TASK TO COMPLETE: Search the material for the string "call", then return every line where it is found.

AVAILABLE DATA:

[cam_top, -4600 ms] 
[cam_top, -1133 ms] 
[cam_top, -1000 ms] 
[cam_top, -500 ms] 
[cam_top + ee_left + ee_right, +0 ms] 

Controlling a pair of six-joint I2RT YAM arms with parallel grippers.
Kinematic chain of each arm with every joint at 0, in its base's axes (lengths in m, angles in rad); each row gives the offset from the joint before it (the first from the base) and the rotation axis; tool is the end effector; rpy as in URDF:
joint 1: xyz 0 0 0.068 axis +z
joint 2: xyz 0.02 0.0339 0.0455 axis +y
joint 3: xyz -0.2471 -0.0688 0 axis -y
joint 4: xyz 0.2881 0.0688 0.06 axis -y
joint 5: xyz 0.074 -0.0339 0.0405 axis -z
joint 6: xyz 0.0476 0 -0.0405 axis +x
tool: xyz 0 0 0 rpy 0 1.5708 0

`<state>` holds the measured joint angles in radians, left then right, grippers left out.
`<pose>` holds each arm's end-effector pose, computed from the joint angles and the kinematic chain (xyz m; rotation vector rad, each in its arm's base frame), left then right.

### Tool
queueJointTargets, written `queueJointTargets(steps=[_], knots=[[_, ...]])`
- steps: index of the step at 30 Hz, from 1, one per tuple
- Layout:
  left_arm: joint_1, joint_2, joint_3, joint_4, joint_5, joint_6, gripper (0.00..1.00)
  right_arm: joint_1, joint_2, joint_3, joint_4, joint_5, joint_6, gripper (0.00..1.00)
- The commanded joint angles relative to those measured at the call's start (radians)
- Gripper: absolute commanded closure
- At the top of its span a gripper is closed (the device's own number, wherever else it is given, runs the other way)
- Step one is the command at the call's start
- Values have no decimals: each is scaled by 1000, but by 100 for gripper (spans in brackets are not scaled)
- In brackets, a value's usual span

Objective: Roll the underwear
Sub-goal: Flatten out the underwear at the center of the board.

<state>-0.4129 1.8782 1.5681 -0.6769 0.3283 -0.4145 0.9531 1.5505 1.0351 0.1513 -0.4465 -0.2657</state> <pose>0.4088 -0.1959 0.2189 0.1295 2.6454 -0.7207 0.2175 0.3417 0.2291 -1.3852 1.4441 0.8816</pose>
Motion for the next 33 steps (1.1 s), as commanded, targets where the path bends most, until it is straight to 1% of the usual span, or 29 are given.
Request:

TASK ANSWER:
- The commanded joint angles relative to those measured at the call's start (radians)
- Step one is the command at the call's start

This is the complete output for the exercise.